The goal of our unit test is to call a query endpoint function and validate the result. Looking at the signature, an endpoint function takes a PluginEngine instance. Usually this is provided by the SDK, but for testing we need to instantiate our own special PluginEngine instance using the PluginEngine.mock() constructor. mock() takes a dictionary that that maps query endpoint + key pairs to output values, so that when PluginEngine.query() is called during the unit test, the engine can return a pre-defined response.

So, first we must define the dictionary to pass to mock(). Although we just called it a dictionary, this mapping, henceforth referred to as MockResponses, is actually a list of tuples. This is because common types like lists, dicts, and Pydantic models that query endpoints are likely to take as input are not hashable by default. So, the Python SDK approximates a dictionary by having a list of two-element tuples where the first is the key and the second is the value.
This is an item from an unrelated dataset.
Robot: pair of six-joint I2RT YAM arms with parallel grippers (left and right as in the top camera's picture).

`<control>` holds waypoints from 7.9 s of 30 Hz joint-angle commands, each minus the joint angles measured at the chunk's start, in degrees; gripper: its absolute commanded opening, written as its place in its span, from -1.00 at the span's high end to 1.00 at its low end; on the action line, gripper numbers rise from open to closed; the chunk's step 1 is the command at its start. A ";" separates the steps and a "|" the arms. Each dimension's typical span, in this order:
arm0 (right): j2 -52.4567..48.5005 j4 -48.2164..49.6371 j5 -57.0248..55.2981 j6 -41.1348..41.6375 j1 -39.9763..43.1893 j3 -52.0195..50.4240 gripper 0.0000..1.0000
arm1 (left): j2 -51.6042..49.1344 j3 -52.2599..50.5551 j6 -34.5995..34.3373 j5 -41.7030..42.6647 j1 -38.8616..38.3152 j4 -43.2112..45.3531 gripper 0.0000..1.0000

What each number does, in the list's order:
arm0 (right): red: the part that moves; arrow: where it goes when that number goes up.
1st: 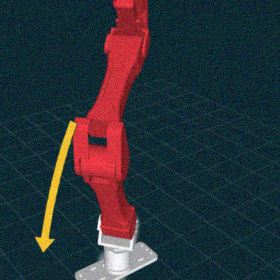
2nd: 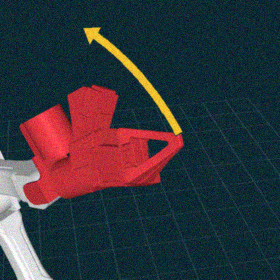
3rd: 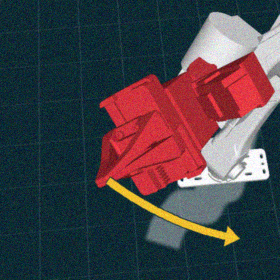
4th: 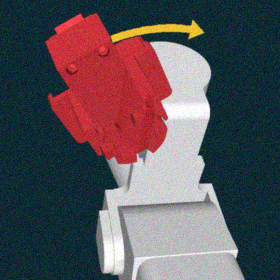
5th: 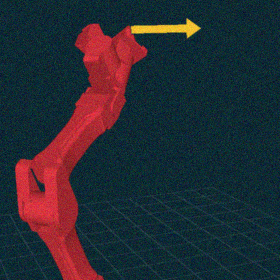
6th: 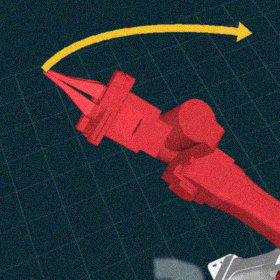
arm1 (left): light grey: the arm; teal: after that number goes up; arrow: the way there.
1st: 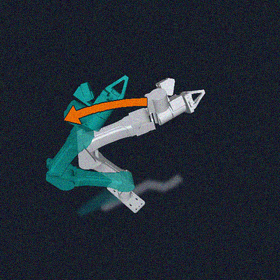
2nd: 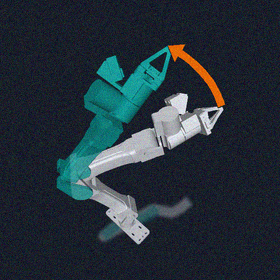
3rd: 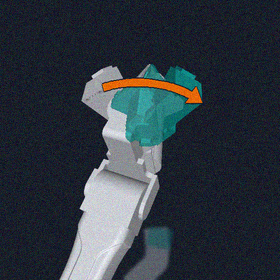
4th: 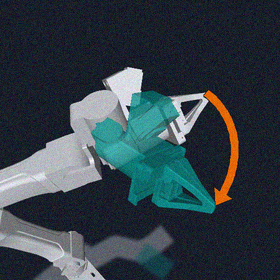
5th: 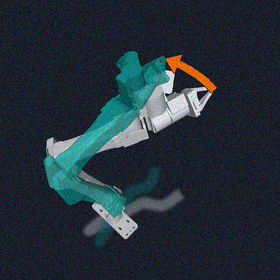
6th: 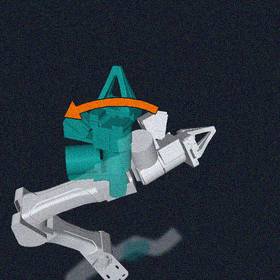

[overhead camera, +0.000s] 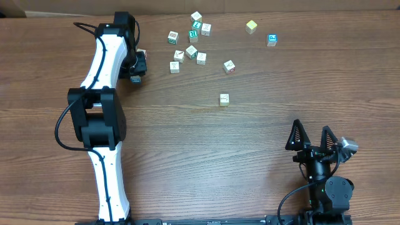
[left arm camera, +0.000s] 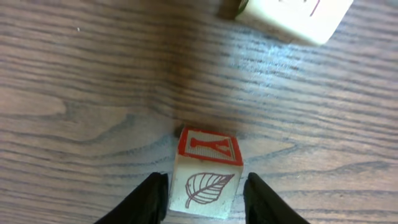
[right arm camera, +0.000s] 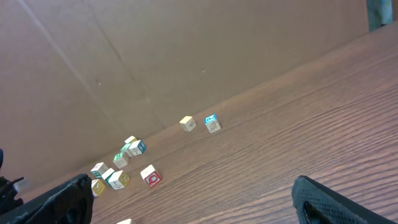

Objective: Form a horizontal line
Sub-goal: 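Lower the left gripper and grasp the red 'Y' leaf block, then carry the 'Y' block right and lower it left of the '5' block, then open the left gripper, release the 'Y' block and lift, then move the left gripper over the '5' block and grasp it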

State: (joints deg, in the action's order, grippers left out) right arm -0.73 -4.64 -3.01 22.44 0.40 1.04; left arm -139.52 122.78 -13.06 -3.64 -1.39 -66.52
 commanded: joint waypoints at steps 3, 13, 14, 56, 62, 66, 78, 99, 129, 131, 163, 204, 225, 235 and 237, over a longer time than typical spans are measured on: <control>0.33 0.26 -0.35 -0.42 0.31 -0.59 -1.00 | 0.52 -0.44 0.83 0.70 0.24 0.79 0.48; 0.33 0.26 -0.35 -0.42 0.31 -0.59 -1.00 | 0.57 0.13 1.77 8.63 -0.50 -2.47 0.73; 0.33 0.26 -0.35 -0.39 0.31 -0.59 -0.99 | 0.57 0.39 1.77 9.44 -0.92 -3.34 0.74; 0.33 0.26 -0.35 -0.39 0.31 -0.59 -1.00 | 0.55 2.54 -21.29 -1.18 -23.82 -13.77 0.55; 0.33 0.26 -0.37 -0.42 0.31 -0.59 -1.00 | 0.55 1.33 -21.86 -1.62 -23.89 -13.03 0.53; 0.33 0.26 -0.37 -0.39 0.31 -0.59 -1.00 | 0.55 1.11 -21.68 -1.62 -24.06 -13.22 0.25; 0.33 0.26 -0.35 -0.42 0.31 -0.59 -1.00 | 0.52 -0.90 -21.68 -1.29 -24.68 -12.74 0.31; 0.33 0.26 -0.37 -0.39 0.31 -0.59 -1.00 | 0.52 -0.92 -21.22 -4.39 -24.79 -11.45 0.47; 0.33 0.28 -0.35 -0.42 0.31 -0.59 -1.00 | 0.52 -0.92 -17.59 -0.72 -25.03 -12.81 0.38; 0.33 0.26 -0.35 -0.42 0.31 -0.59 -1.00 | 0.52 -0.92 -17.59 -0.74 -25.00 -13.03 0.37; 0.33 0.26 -0.35 -0.42 0.31 -0.59 -1.00 | 0.55 0.98 -17.55 -2.45 -24.33 -12.76 -0.05; 0.33 0.26 -0.37 -0.39 0.31 -0.59 -1.00 | 0.33 -0.02 -27.71 -2.93 -36.68 0.74 0.17; 0.33 0.26 -0.37 -0.39 0.31 -0.59 -0.99 | 0.33 -0.17 -26.56 -6.29 -36.68 1.92 0.61; 0.33 0.26 -0.35 -0.42 0.31 -0.59 -1.00 | 0.35 -0.17 -24.61 -11.50 -36.41 -0.94 0.57; 0.33 0.26 -0.35 -0.42 0.31 -0.59 -1.00 | 0.35 -0.17 -24.61 -11.58 -36.41 -1.66 0.56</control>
State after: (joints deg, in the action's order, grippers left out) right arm -0.73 -4.67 -3.01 22.44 0.40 1.04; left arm -139.37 122.87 -38.94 -12.36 -38.26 -66.98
MockResponses is explicitly defined as follows:

MockResponses = List[Tuple[Tuple[str, object], object]]

Therefore, the MockResponses "key" is of type Tuple[str, object], and the "value" is of type object. The key represents the two parameters that PluginEngine.query() takes, namely the endpoint target string (see above) and the query key object. The value object is what we are telling PluginEngine to return when PluginQuery.key() is called with that target/key pair. For instance:

mock_responses = [(("dummy/sha256/sha256", [1]), b'deadbeef')]

The above mock_responses would cause PluginEngine.query("dummy/sha256/sha256", [1]) to return b'deadbeef'.

Now we can put it all together:

import pytest
import asyncio

from hipcheck_sdk import PluginEngine

@pytest.mark.asyncio
async def test_endpoint():
    mock_responses = [
        (("dummy/sha256/sha256", [1]), [0xBE]),
        (("dummy/sha256/sha256", True), None),
    ]
    engine = PluginEngine.mock(mock_responses)

    res = await dummy_rand_data(engine, 8)
    assert res == 0xBE

If your query endpoint does not rely on querying other plugins, you can simply instantiate engine with an empty call to PluginEngine.mock().

That's all for the basics, happy plugin development!